## What to work on
Quote the entries below from the line with "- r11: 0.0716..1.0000" through the line with "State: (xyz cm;", both ends included, and only those lines.

## Given records

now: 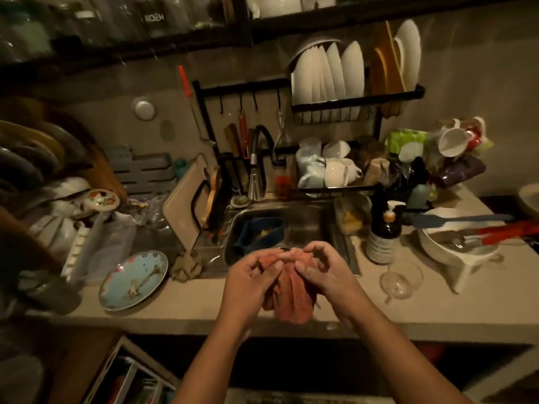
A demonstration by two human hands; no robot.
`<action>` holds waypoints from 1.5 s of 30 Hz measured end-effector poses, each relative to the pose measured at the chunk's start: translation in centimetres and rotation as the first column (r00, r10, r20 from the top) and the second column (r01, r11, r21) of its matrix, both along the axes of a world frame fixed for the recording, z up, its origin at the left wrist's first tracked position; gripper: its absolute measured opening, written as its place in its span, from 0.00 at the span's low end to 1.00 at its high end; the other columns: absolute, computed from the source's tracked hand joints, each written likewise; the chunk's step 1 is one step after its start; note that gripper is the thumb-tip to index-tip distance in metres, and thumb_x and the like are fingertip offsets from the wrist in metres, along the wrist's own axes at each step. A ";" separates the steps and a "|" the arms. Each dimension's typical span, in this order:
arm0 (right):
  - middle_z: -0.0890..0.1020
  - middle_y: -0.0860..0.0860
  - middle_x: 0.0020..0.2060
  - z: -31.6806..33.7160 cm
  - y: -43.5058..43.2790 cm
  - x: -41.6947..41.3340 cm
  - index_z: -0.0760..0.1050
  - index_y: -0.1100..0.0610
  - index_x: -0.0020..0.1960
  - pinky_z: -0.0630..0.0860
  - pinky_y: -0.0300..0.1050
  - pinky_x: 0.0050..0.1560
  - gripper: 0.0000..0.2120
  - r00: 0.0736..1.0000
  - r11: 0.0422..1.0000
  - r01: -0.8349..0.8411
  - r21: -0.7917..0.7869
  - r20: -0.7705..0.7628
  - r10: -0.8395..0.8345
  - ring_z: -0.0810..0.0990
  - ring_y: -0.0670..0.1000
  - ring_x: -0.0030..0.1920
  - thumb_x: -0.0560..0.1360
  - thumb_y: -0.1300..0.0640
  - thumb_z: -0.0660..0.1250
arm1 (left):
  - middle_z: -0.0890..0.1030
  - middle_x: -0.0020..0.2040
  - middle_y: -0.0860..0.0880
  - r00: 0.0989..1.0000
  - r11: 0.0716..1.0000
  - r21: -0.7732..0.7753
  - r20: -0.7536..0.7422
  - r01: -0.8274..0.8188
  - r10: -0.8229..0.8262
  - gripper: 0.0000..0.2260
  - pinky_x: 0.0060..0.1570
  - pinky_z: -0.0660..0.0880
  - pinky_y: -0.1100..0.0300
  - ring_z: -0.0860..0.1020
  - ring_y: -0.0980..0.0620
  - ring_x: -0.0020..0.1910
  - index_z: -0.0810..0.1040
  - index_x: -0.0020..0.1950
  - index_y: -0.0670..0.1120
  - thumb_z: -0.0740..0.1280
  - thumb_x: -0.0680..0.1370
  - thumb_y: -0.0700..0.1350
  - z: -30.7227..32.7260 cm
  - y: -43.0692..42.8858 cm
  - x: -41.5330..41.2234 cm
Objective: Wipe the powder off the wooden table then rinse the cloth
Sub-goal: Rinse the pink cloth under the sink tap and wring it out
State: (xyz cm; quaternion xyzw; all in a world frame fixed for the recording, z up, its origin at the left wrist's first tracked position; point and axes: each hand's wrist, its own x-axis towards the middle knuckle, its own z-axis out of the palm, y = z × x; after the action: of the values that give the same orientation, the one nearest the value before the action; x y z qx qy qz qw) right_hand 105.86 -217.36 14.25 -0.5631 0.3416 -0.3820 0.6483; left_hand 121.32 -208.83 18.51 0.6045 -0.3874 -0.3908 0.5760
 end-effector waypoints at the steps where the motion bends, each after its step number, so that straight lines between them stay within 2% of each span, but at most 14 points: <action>1: 0.84 0.56 0.56 -0.1 -2.0 0.9 0.75 0.50 0.61 0.82 0.49 0.51 0.22 1.000 1.000 -0.009 0.020 0.007 0.009 0.85 0.53 0.55 0.71 0.51 0.79 | 0.86 0.50 0.50 1.000 1.000 0.005 0.008 -0.019 0.019 0.09 0.45 0.79 0.58 0.84 0.51 0.51 0.84 0.54 0.51 0.70 0.78 0.40 0.1 -1.7 1.0; 4: 0.84 0.51 0.58 -1.1 -7.3 3.2 0.77 0.40 0.62 0.81 0.58 0.59 0.25 0.998 1.000 -0.018 -0.019 -0.052 0.017 0.84 0.51 0.58 0.67 0.40 0.78 | 0.86 0.50 0.48 0.996 0.996 0.030 -0.033 -0.087 0.088 0.08 0.48 0.81 0.53 0.85 0.49 0.51 0.83 0.54 0.49 0.70 0.77 0.40 -0.5 -6.1 4.1; 8: 0.86 0.48 0.55 -2.6 -12.0 6.1 0.81 0.44 0.60 0.78 0.60 0.63 0.16 0.993 0.994 -0.043 -0.096 -0.109 0.032 0.84 0.50 0.58 0.74 0.41 0.71 | 0.87 0.48 0.47 0.994 0.992 0.077 -0.030 -0.104 0.107 0.07 0.48 0.81 0.55 0.85 0.48 0.50 0.83 0.53 0.47 0.71 0.76 0.38 -2.0 -11.6 8.1; 13: 0.85 0.44 0.51 -3.8 -16.4 9.6 0.78 0.48 0.58 0.78 0.40 0.53 0.07 0.988 0.992 0.035 -0.121 -0.145 -0.053 0.84 0.42 0.53 0.81 0.52 0.67 | 0.86 0.47 0.44 1.000 0.992 0.125 0.008 0.009 -0.010 0.10 0.51 0.81 0.54 0.85 0.48 0.48 0.82 0.56 0.46 0.72 0.75 0.38 -2.9 -18.3 14.8; 17: 0.86 0.51 0.49 -4.6 -19.7 12.4 0.77 0.49 0.56 0.81 0.47 0.49 0.05 0.979 0.990 0.085 -0.114 -0.175 -0.104 0.85 0.52 0.48 0.80 0.52 0.67 | 0.86 0.48 0.43 0.998 0.989 0.144 -0.051 -0.029 0.037 0.09 0.55 0.80 0.53 0.84 0.47 0.52 0.81 0.59 0.43 0.66 0.80 0.39 -3.7 -25.7 21.2; 21: 0.86 0.51 0.49 -5.2 -22.7 14.4 0.78 0.52 0.57 0.81 0.46 0.47 0.06 0.971 0.984 0.171 -0.039 -0.165 -0.175 0.86 0.53 0.49 0.81 0.53 0.66 | 0.86 0.49 0.46 0.999 0.994 0.105 0.039 -0.033 0.029 0.09 0.50 0.80 0.57 0.85 0.51 0.49 0.80 0.59 0.46 0.62 0.82 0.42 -3.8 -34.0 24.1; 24: 0.87 0.46 0.47 -6.0 -24.1 15.8 0.77 0.57 0.57 0.78 0.36 0.48 0.06 0.954 0.964 0.264 -0.031 -0.136 -0.266 0.86 0.44 0.49 0.82 0.59 0.64 | 0.85 0.48 0.41 0.984 0.987 0.127 0.130 0.103 -0.119 0.08 0.49 0.81 0.47 0.84 0.41 0.48 0.82 0.55 0.49 0.66 0.80 0.41 -4.5 -41.1 24.5; 26: 0.87 0.43 0.46 -6.7 -24.7 16.6 0.76 0.60 0.56 0.78 0.35 0.50 0.05 0.946 0.957 0.289 -0.029 -0.141 -0.291 0.85 0.41 0.49 0.82 0.61 0.64 | 0.84 0.44 0.42 0.952 0.959 0.172 0.174 0.224 -0.254 0.08 0.45 0.81 0.49 0.84 0.41 0.45 0.82 0.56 0.49 0.68 0.79 0.41 -5.2 -45.7 24.0; 30: 0.86 0.48 0.51 -8.8 -26.5 16.9 0.79 0.46 0.55 0.79 0.58 0.59 0.18 0.930 0.950 0.310 0.014 -0.211 -0.301 0.84 0.49 0.53 0.73 0.35 0.69 | 0.83 0.43 0.49 0.876 0.926 0.152 0.301 0.346 -0.377 0.13 0.37 0.78 0.64 0.82 0.52 0.40 0.77 0.66 0.46 0.66 0.81 0.42 -7.0 -52.5 21.6; 33: 0.86 0.48 0.47 -9.7 -27.8 17.3 0.79 0.45 0.52 0.79 0.47 0.50 0.15 0.939 0.958 0.283 0.044 -0.214 -0.268 0.85 0.48 0.48 0.72 0.36 0.69 | 0.84 0.52 0.47 0.798 0.926 0.148 0.471 0.348 -0.376 0.13 0.40 0.72 0.72 0.82 0.49 0.51 0.80 0.64 0.45 0.65 0.82 0.46 -7.5 -55.3 20.1; 37: 0.86 0.52 0.41 -10.5 -28.7 17.7 0.78 0.51 0.54 0.77 0.41 0.42 0.12 0.936 0.942 0.331 0.057 -0.151 -0.319 0.84 0.46 0.40 0.78 0.43 0.69 | 0.84 0.50 0.42 0.712 0.951 0.153 0.633 0.269 -0.303 0.12 0.42 0.69 0.64 0.81 0.47 0.48 0.82 0.58 0.42 0.63 0.82 0.45 -12.2 -57.3 20.7; 40: 0.84 0.48 0.37 -10.6 -28.8 18.2 0.78 0.49 0.51 0.74 0.38 0.38 0.09 0.938 0.940 0.333 0.071 -0.127 -0.322 0.80 0.42 0.35 0.78 0.45 0.70 | 0.85 0.50 0.47 0.770 0.949 0.176 0.554 0.262 -0.315 0.13 0.41 0.75 0.67 0.82 0.45 0.49 0.80 0.62 0.40 0.60 0.84 0.45 -16.3 -57.4 22.2; 43: 0.84 0.48 0.40 -10.7 -28.6 18.5 0.79 0.46 0.50 0.77 0.47 0.47 0.17 0.933 0.937 0.346 0.054 -0.125 -0.337 0.81 0.45 0.42 0.71 0.34 0.71 | 0.84 0.46 0.47 0.893 0.985 0.098 0.417 0.139 -0.168 0.12 0.49 0.80 0.50 0.82 0.43 0.47 0.83 0.56 0.45 0.65 0.79 0.50 -13.2 -57.3 19.6; 45: 0.84 0.48 0.40 -10.8 -28.5 18.4 0.79 0.48 0.50 0.77 0.47 0.46 0.13 0.937 0.940 0.336 0.057 -0.120 -0.327 0.81 0.46 0.41 0.73 0.40 0.71 | 0.83 0.41 0.54 0.927 0.987 0.051 0.340 0.149 -0.158 0.07 0.49 0.80 0.48 0.82 0.47 0.44 0.83 0.52 0.52 0.68 0.77 0.47 -11.9 -57.1 18.3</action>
State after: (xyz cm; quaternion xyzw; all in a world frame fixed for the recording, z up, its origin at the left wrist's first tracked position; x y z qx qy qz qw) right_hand 124.24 -245.84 3.46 -0.4921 0.4806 -0.4412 0.5763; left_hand 139.59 -265.90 6.61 0.6381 -0.5230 -0.3281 0.4600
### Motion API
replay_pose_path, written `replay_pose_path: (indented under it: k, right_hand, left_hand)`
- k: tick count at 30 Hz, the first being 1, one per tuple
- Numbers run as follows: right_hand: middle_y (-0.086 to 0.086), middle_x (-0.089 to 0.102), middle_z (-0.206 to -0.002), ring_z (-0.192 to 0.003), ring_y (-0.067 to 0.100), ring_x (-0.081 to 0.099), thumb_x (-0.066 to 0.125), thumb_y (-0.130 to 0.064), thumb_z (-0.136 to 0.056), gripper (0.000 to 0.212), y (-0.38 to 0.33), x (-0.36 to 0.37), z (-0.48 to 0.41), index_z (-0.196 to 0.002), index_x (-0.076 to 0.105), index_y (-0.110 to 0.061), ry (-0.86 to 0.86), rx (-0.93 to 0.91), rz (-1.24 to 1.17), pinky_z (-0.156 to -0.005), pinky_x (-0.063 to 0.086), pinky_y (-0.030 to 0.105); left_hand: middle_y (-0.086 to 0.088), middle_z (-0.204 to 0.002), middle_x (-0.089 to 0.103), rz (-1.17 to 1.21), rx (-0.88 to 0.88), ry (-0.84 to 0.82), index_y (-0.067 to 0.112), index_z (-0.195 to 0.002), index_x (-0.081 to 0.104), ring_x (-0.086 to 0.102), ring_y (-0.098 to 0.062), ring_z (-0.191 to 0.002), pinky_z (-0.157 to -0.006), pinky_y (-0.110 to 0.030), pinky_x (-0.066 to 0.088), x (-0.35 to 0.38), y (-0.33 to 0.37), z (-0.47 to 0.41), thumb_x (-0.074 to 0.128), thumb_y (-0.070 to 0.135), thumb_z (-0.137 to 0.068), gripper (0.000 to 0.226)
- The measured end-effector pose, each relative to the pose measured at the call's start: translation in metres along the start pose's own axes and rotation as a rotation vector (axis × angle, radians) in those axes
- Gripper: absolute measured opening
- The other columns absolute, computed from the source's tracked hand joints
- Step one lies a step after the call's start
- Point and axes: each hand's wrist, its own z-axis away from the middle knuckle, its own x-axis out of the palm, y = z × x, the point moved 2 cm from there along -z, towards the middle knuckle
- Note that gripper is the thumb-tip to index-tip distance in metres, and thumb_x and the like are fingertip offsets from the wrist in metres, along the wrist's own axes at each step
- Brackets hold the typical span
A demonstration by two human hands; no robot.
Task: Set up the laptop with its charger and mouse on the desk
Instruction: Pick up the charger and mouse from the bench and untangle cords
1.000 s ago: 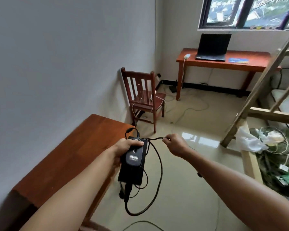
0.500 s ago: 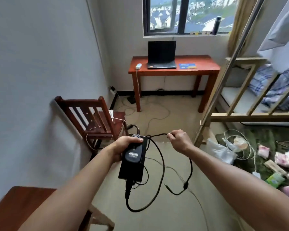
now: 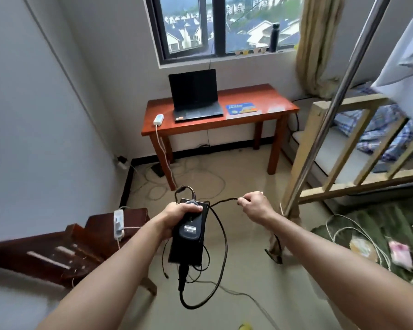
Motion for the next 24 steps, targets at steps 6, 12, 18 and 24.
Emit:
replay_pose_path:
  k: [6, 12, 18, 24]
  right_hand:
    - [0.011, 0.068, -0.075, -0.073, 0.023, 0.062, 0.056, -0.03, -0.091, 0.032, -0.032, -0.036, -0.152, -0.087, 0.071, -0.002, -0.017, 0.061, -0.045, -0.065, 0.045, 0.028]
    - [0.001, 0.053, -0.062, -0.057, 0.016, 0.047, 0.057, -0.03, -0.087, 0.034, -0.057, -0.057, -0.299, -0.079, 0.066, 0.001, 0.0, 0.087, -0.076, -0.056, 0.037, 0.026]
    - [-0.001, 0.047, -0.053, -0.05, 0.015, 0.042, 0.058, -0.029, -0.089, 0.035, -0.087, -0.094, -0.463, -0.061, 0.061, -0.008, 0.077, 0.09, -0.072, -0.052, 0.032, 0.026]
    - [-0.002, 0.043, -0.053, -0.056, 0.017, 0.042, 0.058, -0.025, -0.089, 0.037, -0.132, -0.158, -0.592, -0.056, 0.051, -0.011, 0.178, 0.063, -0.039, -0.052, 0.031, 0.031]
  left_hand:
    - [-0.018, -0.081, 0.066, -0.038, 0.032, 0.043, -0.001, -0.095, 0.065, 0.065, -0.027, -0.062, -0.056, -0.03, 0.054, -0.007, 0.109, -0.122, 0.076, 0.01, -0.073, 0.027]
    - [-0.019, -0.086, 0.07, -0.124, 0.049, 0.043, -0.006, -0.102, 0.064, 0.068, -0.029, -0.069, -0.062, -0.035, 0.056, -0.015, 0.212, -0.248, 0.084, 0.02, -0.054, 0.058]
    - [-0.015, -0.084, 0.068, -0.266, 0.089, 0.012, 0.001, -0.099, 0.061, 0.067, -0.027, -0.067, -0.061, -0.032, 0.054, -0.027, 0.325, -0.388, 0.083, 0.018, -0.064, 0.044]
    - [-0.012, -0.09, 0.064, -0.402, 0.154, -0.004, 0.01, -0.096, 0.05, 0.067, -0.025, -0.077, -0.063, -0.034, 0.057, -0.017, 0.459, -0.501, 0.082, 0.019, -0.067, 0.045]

## Answer for the task
  - r11: 0.0716..1.0000
  - r21: -0.7732..0.7753
  - r20: -0.7536..0.7422
  - r01: -0.8274..0.8188
  - r10: -0.8229..0.8262
  - gripper: 0.0000..0.2260
  - pinky_x: 0.0060..0.1570
  - pinky_z: -0.0660..0.0880
  - pinky_y: -0.1100..0.0300
  - ring_z: -0.0860..0.1020
  - ring_y: -0.0980..0.0620
  - ring_x: -0.0020..0.1910
  - index_z: -0.0810..0.1040
  - index_x: -0.0020..0.1950
  - index_y: -0.0670..0.1120
  - thumb_z: -0.0740..0.1280
  - thumb_x: -0.0680..0.1370
  - thumb_y: -0.0700..0.1350
  - z: -30.7227..32.7260 cm
  - y: -43.0692..42.8858 cm
  - x: -41.5330..41.2234 cm
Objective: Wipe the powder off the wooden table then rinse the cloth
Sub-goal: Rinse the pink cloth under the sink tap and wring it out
State: (xyz cm; quaternion xyzw; all in a world frame fixed for the recording, z up, its origin at the left wrist's first tracked position; point and axes: each hand's wrist, its own x-axis towards the middle knuckle, its own z-axis out of the palm, y = z × x; after the action: of the values that give the same orientation, the one nearest the value before the action; x y z qx qy qz qw) right_hand 105.86 -217.36 14.25 -0.5631 0.3416 -0.3820 0.6483; left_hand 121.32 -208.83 18.51 0.6045 -0.3874 -0.3908 0.5760

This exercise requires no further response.